07/09/2026
«Lo studio di Erodiano è fondamentale perché costituisce una delle principali basi della grammatica bizantina e, attraverso questa, della tradizione umanistica e rinascimentale. Molti concetti ancora oggi centrali nello studio delle lingue derivano direttamente dalla sua dottrina. Restituire un testo affidabile delle opere e dei frammenti a lui attribuiti è quindi essenziale, anche perché gran parte di questo materiale è ancora inedita o conservata in edizioni ottocentesche ormai superate».
Maria Giovanna Sandri, contrattista di ricerca alla Scuola Normale Superiore, si occupa di filologia e grammatica greca antica e conduce una ricerca nell’ambito di un progetto FIS finanziato dal Ministero dell’Università e della Ricerca, dedicata a Erodiano, grammatico del II secolo d.C., figura centrale per la storia della linguistica occidentale.

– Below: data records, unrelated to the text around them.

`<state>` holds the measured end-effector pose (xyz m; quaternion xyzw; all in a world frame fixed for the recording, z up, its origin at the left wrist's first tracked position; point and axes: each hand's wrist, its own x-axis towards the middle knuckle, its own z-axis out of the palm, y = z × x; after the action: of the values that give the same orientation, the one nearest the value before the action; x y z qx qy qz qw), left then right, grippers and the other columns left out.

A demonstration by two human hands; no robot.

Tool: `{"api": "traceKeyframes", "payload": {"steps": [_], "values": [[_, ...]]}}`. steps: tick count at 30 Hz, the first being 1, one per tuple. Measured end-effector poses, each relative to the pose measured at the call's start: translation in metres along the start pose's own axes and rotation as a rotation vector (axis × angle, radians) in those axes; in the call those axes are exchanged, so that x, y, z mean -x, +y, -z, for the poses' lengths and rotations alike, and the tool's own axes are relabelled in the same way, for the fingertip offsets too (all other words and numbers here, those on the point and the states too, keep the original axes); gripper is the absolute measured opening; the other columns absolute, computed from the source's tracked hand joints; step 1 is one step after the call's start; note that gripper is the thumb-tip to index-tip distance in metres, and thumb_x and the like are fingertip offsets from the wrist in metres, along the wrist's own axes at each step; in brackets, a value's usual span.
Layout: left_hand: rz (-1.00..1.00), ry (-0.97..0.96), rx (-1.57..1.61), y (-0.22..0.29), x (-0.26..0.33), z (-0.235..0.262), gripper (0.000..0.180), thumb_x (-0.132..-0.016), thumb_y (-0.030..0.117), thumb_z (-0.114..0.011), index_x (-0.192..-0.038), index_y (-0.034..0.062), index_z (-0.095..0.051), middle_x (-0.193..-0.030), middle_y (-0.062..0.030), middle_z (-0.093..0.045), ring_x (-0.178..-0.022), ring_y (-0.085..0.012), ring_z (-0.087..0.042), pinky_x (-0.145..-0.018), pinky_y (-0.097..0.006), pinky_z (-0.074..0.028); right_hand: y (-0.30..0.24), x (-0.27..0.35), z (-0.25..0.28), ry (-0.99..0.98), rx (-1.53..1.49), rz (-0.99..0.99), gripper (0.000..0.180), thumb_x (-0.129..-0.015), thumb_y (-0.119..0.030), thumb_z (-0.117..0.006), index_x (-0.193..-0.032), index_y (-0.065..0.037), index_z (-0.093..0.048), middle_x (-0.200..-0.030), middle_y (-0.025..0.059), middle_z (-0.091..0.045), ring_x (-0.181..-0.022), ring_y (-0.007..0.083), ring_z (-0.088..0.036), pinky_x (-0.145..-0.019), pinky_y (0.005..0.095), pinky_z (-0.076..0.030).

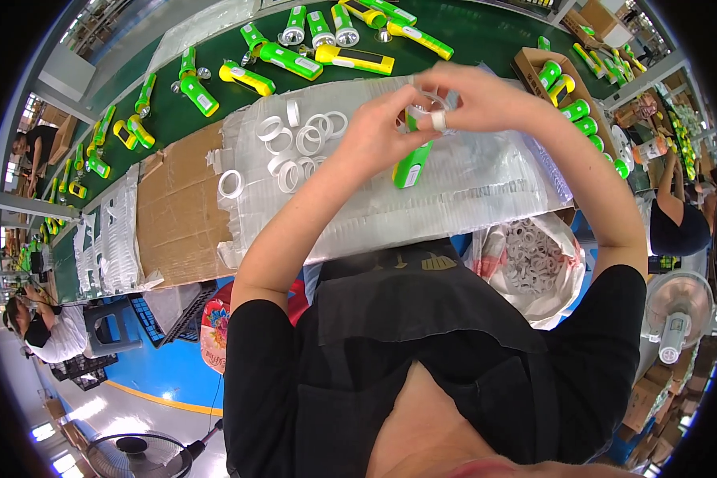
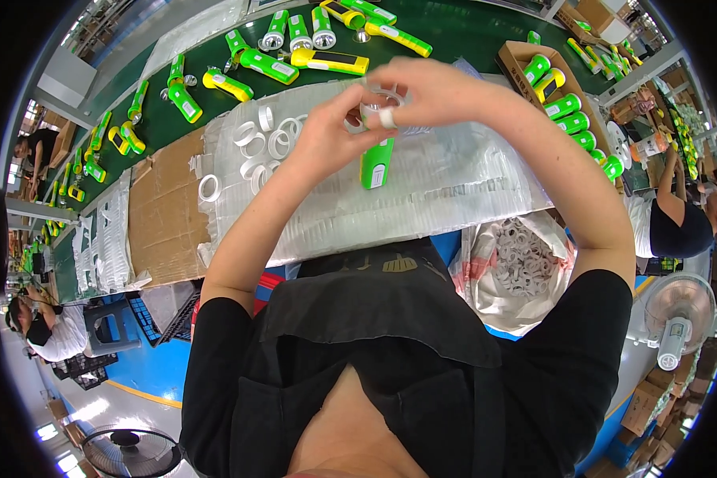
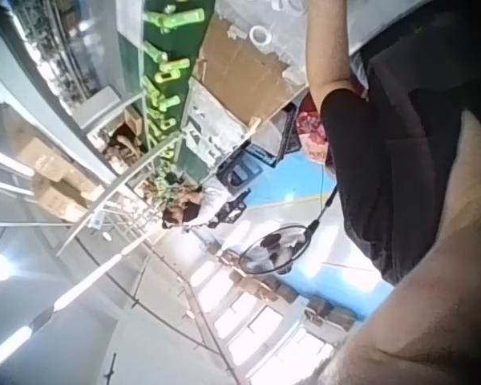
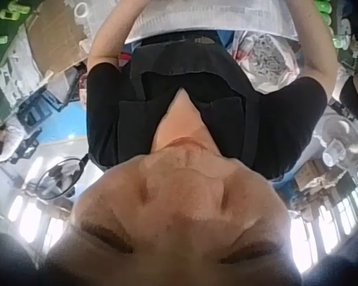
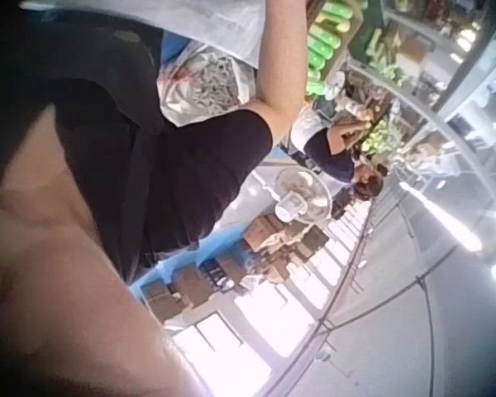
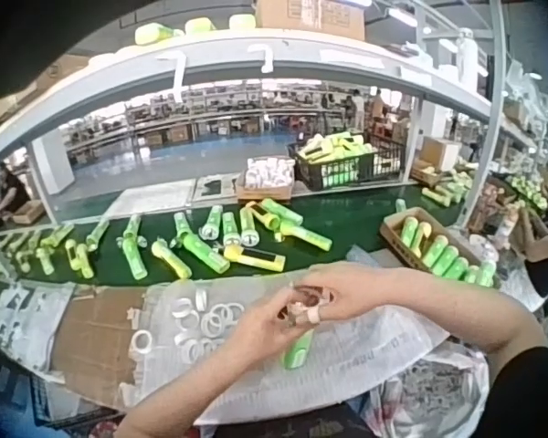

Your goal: Assembling plastic flashlight components including reflectors and lens rings at a factory workbench.

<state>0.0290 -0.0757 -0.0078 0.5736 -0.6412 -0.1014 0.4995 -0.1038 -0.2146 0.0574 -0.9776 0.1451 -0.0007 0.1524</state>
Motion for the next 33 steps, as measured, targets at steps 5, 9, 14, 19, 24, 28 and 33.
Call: {"api": "traceKeyframes", "payload": {"steps": [5, 9, 14, 19, 24, 28, 33], "values": [[-0.095, -0.036, 0.103, -0.007, 0.006, 0.003, 0.051, -0.072, 0.021, -0.081, -0.114, 0.0113, -0.054, -0.103, -0.01, -0.066, -0.092, -0.0299, -0.065, -0.077, -0.038, -0.053, -0.007, 0.018, -0.003, 0.186, -0.231, 0.147, 0.039, -0.077, -0.034, -0.076, -0.09, -0.003, -0.056, -0.076, 0.0072, -0.057, -0.068, 0.0197, -0.056, -0.059, 0.0325, -0.044], [-0.095, -0.199, 0.238, 0.006, 0.013, 0.026, 0.106, -0.067, 0.033, -0.086, -0.15, 0.0178, -0.021, -0.129, -0.0209, -0.056, -0.117, -0.0338, -0.057, -0.1, -0.043, -0.045, -0.024, 0.051, 0.017, 0.262, -0.499, 0.217, 0.048, -0.071, -0.03, -0.082, -0.096, -0.002, -0.052, -0.075, 0.0066, -0.054, -0.064, 0.014, -0.053, -0.056, 0.028, -0.043], [0.551, -0.92, 0.84, 0.03, 0.006, 0.032, 0.092, -0.073, 0.021, -0.082, -0.146, 0.0095, -0.028, -0.113, -0.0129, -0.062, -0.11, -0.0256, -0.059, -0.094, -0.038, -0.046, -0.026, 0.061, 0.027, 0.342, -0.187, 0.599, 0.039, -0.085, -0.04, -0.066, -0.109, -0.01, -0.059, -0.076, 0.009, -0.055, -0.063, 0.0303, -0.059, -0.056, 0.035, -0.047], [0.196, -0.383, -0.333, -0.068, -0.063, -0.001, 0.065, -0.079, 0.023, -0.07, -0.136, 0.0083, -0.041, -0.108, -0.0211, -0.065, -0.097, -0.0366, -0.064, -0.08, -0.042, -0.052, 0.054, -0.032, -0.051, 0.613, -0.102, -0.223, 0.029, -0.098, -0.039, -0.041, -0.106, -0.014, -0.054, -0.078, 0.0175, -0.066, -0.074, 0.0395, -0.064, -0.061, 0.0507, -0.047], [-0.148, -0.07, -0.446, -0.109, -0.104, 0.004, 0.079, -0.072, 0.024, -0.079, -0.138, 0.0052, -0.039, -0.121, -0.0194, -0.057, -0.11, -0.0372, -0.057, -0.092, -0.044, -0.047, 0.131, -0.081, -0.048, 0.875, -0.199, -0.396, 0.034, -0.097, -0.044, -0.043, -0.109, -0.014, -0.054, -0.084, 0.0213, -0.066, -0.081, 0.0445, -0.063, -0.068, 0.0525, -0.048], [-0.143, -0.223, -0.788, -0.162, -0.122, 0.008, 0.073, -0.069, 0.009, -0.074, -0.136, 0.0076, -0.045, -0.125, -0.0111, -0.054, -0.119, -0.03, -0.052, -0.098, -0.047, -0.038, 0.25, -0.108, -0.033, 1.041, -0.212, -0.561, 0.048, -0.096, -0.049, -0.045, -0.113, -0.004, -0.051, -0.096, 0.0256, -0.066, -0.091, 0.0463, -0.063, -0.075, 0.0518, -0.049], [-0.142, -0.472, -0.837, -0.184, -0.12, 0.012, 0.05, -0.066, 0.003, -0.066, -0.116, 0.0078, -0.06, -0.106, -0.0073, -0.059, -0.105, -0.0247, -0.055, -0.088, -0.041, -0.04, 0.247, -0.135, -0.028, 0.49, 0.41, -0.752, 0.066, -0.088, -0.056, -0.055, -0.132, -0.009, -0.045, -0.108, 0.0202, -0.065, -0.105, 0.0341, -0.062, -0.089, 0.0463, -0.048]]}}
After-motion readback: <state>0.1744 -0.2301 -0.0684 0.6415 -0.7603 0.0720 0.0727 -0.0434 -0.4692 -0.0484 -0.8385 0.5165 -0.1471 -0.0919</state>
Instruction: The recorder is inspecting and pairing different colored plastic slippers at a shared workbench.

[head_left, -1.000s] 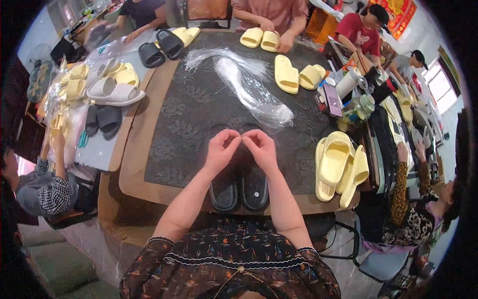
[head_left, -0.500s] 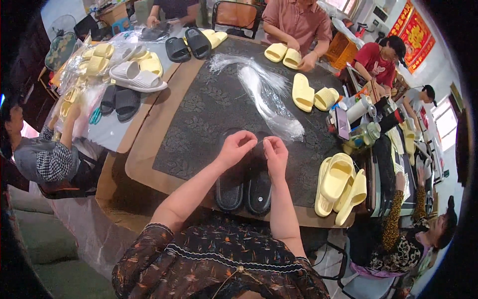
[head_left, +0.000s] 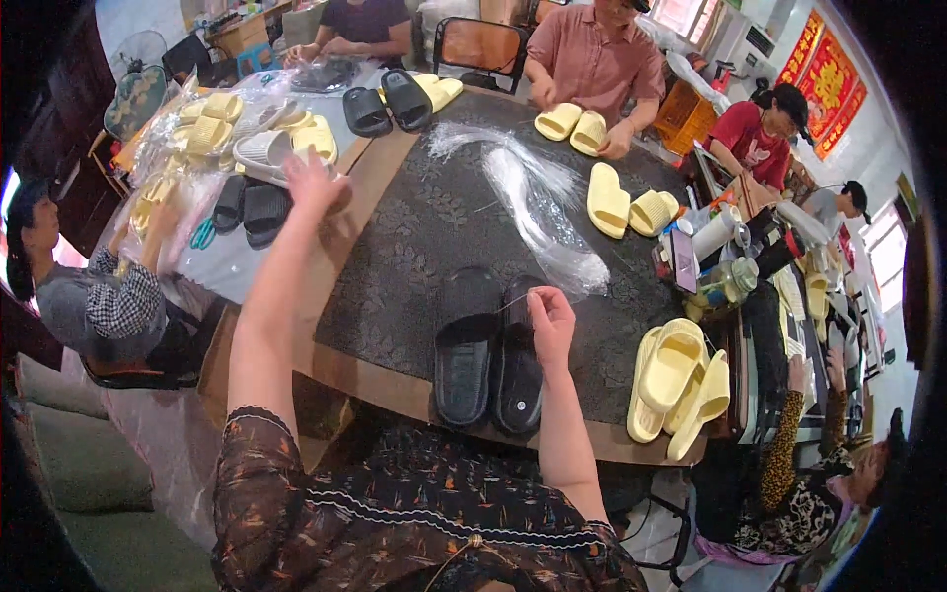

«Un ulteriore obiettivo della mia ricerca è distinguere le opere autentiche da quelle spurie o rielaborate, per comprendere non solo ciò che Erodiano scrisse realmente, ma anche come il suo pensiero sia stato trasmesso, interpretato e trasformato nel tempo. Studiare Erodiano significa così ricostruire un passaggio decisivo nella formazione della grammatica europea».